**EXERCISE BRIEF:**
If a line in the records below contains the word "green", return that line.

Dataset entries
========

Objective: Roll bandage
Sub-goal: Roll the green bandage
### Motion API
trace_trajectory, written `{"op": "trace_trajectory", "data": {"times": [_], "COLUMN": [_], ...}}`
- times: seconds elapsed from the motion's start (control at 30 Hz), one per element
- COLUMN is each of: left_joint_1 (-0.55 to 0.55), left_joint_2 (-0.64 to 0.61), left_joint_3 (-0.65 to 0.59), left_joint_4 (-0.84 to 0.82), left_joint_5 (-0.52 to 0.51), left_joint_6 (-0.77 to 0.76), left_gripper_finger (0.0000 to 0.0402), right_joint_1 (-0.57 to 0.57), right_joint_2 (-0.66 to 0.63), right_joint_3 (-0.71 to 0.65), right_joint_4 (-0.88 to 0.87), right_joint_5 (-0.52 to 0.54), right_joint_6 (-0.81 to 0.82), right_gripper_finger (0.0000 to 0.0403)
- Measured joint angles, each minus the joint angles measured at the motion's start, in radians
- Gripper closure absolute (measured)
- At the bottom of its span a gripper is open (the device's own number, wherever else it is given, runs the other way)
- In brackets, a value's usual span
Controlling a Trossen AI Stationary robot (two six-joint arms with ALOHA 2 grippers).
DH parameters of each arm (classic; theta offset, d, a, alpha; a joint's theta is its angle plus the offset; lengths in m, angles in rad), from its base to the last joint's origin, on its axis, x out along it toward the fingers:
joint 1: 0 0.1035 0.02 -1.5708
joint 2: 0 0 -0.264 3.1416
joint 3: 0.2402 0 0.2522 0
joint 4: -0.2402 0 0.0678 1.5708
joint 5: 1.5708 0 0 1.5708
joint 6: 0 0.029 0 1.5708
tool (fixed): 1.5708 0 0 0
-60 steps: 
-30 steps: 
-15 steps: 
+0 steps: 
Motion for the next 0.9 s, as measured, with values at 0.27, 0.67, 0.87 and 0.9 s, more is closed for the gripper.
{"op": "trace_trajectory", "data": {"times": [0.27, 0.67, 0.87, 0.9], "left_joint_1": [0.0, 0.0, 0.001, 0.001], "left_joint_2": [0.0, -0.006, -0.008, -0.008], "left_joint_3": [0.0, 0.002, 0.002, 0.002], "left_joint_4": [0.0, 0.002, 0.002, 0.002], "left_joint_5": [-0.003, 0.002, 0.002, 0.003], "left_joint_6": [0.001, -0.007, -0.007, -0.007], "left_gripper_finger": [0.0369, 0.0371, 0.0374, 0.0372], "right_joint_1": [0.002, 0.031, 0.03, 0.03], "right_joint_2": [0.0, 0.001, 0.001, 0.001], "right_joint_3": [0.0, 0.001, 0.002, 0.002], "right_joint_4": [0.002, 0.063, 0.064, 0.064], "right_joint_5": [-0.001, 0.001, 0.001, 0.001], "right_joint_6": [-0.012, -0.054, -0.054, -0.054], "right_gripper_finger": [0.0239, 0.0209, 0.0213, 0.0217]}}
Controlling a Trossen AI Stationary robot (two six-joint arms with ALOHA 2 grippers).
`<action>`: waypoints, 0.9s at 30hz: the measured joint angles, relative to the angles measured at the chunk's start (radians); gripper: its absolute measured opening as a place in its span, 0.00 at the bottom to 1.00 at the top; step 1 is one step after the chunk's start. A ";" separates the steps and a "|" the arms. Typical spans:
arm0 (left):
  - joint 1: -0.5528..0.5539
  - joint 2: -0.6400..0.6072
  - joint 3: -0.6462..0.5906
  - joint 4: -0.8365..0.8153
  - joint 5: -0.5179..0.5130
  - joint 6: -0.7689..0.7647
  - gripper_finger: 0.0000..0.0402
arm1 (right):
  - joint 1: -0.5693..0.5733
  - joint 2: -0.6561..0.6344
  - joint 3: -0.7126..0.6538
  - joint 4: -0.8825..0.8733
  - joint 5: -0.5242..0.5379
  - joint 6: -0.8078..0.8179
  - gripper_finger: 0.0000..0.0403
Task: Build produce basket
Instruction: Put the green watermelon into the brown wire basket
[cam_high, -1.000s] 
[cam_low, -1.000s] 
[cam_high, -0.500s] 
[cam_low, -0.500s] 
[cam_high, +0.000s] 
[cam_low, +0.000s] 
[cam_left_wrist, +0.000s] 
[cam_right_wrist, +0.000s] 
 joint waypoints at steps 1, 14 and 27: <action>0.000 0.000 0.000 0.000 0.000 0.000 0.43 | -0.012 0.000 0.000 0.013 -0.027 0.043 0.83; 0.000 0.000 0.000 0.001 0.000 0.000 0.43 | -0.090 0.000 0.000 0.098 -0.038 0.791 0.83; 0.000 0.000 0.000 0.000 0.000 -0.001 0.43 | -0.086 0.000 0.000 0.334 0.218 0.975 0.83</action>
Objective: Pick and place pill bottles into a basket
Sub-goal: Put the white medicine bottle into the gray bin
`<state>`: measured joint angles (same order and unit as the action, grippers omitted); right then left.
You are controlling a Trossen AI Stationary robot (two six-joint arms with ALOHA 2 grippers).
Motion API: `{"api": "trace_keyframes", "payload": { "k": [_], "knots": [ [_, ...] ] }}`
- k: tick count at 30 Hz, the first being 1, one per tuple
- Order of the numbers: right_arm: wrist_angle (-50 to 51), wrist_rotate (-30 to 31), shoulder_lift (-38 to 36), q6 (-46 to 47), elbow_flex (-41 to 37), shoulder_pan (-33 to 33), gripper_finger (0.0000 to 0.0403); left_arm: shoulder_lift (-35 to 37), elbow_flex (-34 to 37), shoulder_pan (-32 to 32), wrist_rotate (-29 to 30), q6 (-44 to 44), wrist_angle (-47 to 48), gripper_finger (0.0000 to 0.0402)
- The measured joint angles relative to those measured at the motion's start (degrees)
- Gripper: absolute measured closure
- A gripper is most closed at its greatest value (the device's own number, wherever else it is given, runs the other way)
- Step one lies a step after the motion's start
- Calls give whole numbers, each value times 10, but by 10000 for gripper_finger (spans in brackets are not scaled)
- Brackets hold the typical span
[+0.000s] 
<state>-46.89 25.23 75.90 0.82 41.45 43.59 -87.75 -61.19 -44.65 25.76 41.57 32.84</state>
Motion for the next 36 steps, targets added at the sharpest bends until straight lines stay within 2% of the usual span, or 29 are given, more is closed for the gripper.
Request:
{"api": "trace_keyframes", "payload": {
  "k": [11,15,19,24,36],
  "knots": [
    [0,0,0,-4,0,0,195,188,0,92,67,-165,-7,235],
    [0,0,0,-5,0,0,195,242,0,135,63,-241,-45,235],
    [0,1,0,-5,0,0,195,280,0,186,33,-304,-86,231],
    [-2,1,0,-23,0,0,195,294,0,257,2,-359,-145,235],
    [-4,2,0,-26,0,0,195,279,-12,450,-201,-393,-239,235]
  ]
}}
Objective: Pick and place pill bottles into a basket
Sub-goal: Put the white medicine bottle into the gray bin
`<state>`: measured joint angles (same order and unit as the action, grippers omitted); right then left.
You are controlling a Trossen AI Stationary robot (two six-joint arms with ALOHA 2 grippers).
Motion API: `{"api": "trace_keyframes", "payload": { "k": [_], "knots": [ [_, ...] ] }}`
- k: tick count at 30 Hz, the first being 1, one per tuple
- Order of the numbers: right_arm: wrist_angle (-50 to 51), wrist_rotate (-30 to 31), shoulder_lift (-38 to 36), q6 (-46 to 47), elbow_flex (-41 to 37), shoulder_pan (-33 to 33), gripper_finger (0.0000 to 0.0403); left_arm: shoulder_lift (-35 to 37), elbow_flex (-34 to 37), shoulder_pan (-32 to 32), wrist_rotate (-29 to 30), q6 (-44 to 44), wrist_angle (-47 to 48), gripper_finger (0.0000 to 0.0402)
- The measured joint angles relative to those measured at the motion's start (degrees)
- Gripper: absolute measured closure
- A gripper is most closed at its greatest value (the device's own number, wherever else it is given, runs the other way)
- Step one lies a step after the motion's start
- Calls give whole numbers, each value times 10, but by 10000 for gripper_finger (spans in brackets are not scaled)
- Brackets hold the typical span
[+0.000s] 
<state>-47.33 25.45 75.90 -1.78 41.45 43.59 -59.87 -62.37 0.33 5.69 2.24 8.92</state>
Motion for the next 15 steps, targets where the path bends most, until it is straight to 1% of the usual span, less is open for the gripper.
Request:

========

**EXERCISE OUTPUT:**
Sub-goal: Roll the green bandage
Instruction: Put the green watermelon into the brown wire basket

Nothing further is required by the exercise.